WHAT IS EXPECTED: Scan the entries for lines with the word "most" and copy those lines.

PROVIDED ENTRIES:
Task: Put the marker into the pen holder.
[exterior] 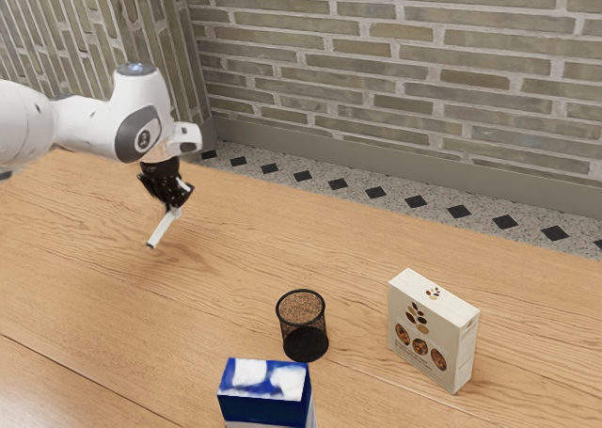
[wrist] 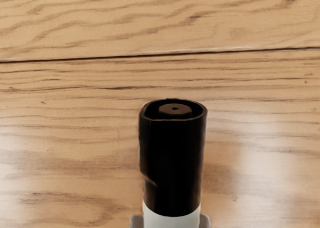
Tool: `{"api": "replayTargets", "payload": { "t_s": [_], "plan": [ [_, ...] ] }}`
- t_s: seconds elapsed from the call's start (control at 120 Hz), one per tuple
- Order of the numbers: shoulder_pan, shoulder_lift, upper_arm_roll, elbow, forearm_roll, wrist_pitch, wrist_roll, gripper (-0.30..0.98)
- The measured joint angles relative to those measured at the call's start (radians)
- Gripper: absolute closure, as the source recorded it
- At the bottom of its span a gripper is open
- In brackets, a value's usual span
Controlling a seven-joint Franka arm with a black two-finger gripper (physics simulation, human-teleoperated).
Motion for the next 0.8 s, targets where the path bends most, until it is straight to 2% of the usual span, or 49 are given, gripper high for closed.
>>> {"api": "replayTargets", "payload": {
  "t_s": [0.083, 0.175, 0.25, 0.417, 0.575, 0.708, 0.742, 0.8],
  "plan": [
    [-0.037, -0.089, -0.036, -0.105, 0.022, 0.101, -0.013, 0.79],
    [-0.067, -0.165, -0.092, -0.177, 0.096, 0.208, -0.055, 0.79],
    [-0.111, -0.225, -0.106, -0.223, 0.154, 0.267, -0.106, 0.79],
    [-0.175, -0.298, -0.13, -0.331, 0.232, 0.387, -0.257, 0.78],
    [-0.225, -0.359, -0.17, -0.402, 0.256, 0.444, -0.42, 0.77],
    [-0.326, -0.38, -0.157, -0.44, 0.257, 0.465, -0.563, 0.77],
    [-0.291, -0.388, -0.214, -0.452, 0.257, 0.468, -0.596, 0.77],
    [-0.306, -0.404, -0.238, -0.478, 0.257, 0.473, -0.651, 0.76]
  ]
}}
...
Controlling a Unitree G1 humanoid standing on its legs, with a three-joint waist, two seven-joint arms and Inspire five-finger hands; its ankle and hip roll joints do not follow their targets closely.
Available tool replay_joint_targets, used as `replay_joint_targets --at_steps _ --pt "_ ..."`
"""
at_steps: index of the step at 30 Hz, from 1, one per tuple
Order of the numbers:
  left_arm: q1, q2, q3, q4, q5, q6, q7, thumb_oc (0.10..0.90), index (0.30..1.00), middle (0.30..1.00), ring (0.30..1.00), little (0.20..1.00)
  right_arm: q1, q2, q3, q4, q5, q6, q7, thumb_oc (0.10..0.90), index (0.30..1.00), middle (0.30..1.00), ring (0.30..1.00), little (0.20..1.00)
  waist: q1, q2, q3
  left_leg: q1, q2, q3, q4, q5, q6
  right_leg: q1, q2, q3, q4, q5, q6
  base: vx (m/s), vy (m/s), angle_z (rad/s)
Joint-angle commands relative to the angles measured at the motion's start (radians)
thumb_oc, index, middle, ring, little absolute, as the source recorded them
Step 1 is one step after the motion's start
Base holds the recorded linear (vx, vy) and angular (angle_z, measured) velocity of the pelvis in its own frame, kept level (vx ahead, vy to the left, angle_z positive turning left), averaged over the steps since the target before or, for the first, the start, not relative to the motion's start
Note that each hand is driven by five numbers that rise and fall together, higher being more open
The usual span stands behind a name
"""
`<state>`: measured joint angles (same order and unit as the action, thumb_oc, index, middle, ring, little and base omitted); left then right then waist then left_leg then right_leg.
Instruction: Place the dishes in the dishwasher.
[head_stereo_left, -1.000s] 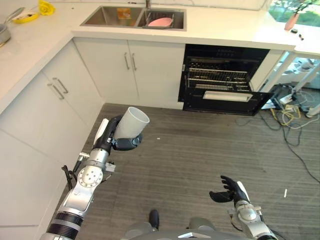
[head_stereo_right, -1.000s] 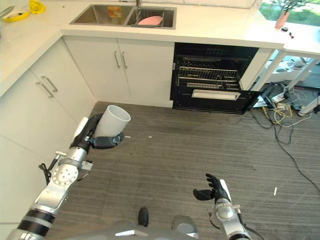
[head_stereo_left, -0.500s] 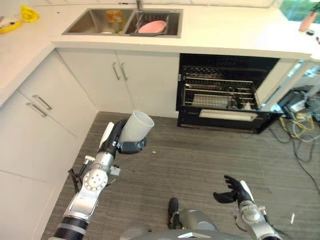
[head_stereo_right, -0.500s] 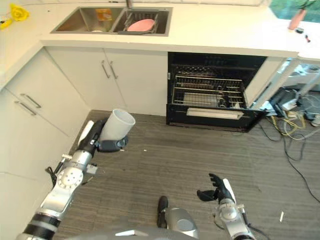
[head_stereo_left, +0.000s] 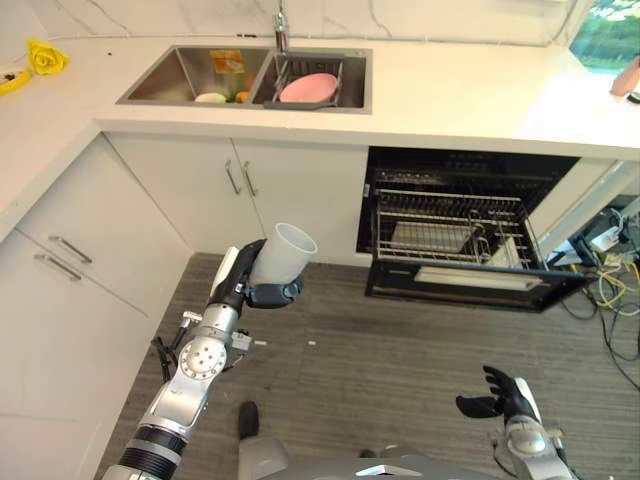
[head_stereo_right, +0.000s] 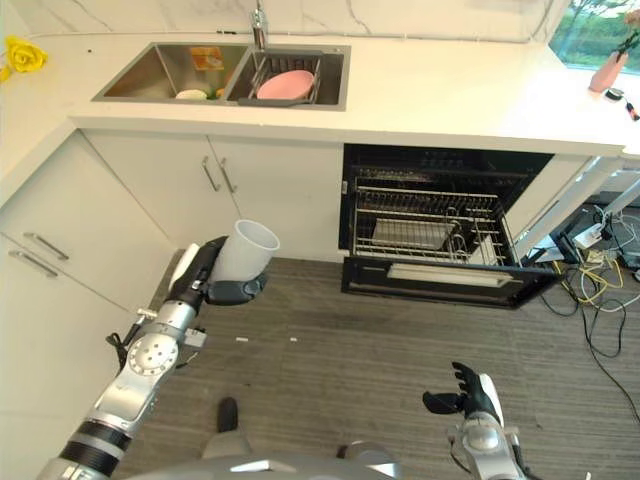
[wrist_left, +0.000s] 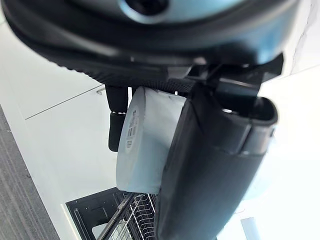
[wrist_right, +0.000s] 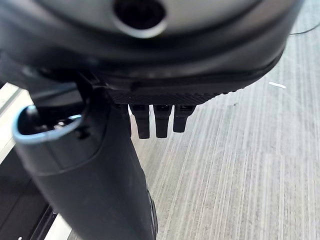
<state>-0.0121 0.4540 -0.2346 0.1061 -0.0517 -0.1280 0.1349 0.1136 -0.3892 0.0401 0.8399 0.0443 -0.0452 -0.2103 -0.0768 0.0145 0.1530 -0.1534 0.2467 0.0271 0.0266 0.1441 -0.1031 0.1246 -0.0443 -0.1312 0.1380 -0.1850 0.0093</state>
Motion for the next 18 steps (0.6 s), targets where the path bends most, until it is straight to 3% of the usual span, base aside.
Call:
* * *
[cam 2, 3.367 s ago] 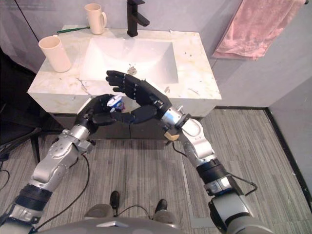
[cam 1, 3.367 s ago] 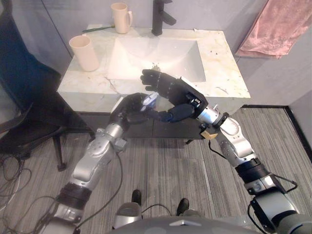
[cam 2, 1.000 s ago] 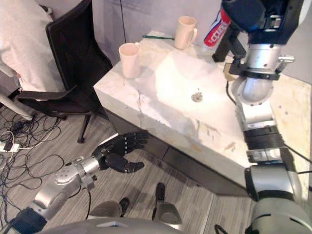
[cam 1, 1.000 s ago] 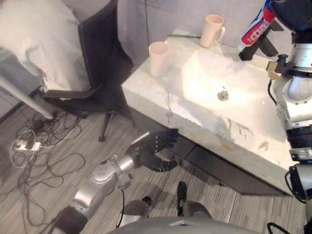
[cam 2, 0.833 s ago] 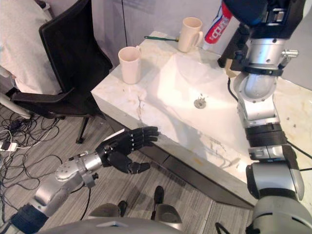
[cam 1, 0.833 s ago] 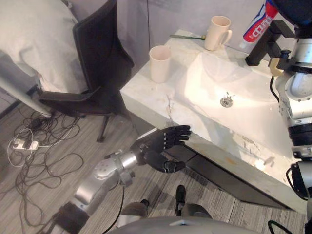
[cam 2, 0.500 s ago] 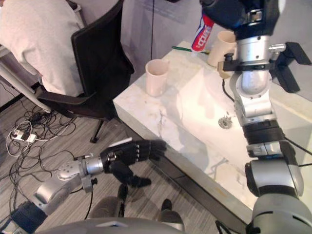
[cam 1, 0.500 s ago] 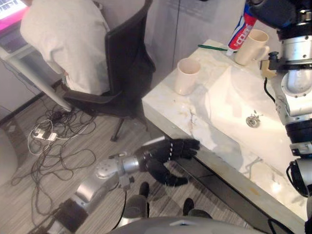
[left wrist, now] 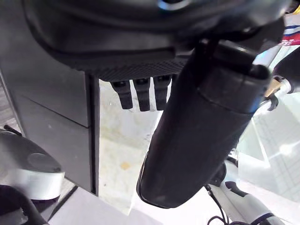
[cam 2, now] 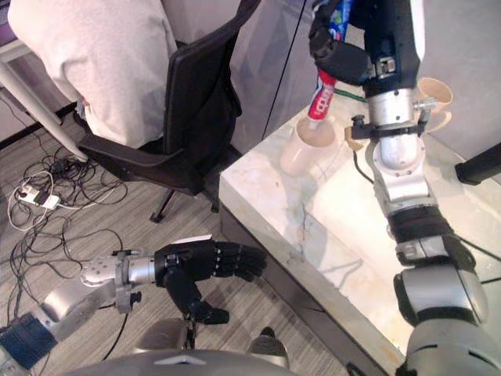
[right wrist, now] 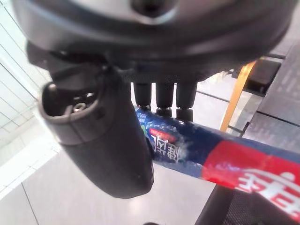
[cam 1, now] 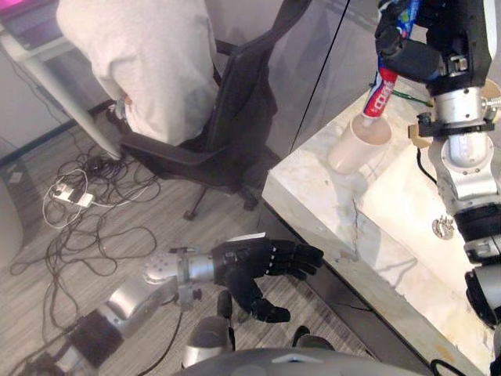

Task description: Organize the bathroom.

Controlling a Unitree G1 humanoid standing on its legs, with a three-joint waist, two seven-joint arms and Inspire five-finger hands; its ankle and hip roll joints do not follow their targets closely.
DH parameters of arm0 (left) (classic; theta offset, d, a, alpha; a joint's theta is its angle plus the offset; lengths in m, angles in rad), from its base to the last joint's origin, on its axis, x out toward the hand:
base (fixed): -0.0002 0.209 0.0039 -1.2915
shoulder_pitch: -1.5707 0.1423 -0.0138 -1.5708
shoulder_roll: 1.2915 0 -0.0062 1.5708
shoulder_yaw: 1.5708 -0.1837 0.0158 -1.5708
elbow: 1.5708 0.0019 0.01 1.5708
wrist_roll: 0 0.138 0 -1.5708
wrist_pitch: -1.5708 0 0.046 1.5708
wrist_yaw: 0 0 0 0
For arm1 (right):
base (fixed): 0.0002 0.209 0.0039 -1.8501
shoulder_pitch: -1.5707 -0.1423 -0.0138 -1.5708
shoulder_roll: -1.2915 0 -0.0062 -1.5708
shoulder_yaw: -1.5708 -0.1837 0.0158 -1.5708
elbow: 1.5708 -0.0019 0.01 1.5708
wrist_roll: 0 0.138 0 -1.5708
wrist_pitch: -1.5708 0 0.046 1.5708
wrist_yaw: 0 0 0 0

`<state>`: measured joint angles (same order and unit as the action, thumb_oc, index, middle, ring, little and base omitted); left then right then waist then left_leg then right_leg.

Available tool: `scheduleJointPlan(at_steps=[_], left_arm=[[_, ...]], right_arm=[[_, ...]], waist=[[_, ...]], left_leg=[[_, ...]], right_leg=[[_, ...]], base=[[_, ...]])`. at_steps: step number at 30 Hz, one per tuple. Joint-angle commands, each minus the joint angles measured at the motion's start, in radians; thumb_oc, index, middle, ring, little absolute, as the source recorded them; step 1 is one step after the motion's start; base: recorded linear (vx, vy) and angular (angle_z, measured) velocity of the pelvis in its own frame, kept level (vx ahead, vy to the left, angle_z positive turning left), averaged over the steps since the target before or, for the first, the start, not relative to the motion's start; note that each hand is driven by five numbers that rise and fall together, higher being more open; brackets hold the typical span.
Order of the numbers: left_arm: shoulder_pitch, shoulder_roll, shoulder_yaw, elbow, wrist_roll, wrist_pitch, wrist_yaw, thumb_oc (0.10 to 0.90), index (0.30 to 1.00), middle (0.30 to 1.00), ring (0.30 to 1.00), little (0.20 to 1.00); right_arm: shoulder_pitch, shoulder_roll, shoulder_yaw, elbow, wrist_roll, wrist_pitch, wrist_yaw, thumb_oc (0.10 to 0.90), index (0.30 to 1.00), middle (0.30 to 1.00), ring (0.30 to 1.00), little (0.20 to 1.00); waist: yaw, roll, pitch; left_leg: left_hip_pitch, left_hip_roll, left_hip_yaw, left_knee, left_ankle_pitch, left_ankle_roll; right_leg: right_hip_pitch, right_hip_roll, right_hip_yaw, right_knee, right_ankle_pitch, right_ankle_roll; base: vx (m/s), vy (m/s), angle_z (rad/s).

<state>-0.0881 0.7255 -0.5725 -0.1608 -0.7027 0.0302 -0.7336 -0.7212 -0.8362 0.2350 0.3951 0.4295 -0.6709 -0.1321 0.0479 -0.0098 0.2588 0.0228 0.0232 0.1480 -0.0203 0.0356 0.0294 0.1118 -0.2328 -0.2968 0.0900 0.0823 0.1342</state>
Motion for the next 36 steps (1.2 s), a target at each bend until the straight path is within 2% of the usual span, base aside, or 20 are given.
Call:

RESULT OF THE TASK:
Motion for the next 0.8 s, targets where the path bends most, until it is straight to 2% of the usual span, or 49 are given, gripper high for closed.
Motion for the next 18 steps (0.6 s), targets where the path bends most, until it is straight to 3% of the usual span, base aside.

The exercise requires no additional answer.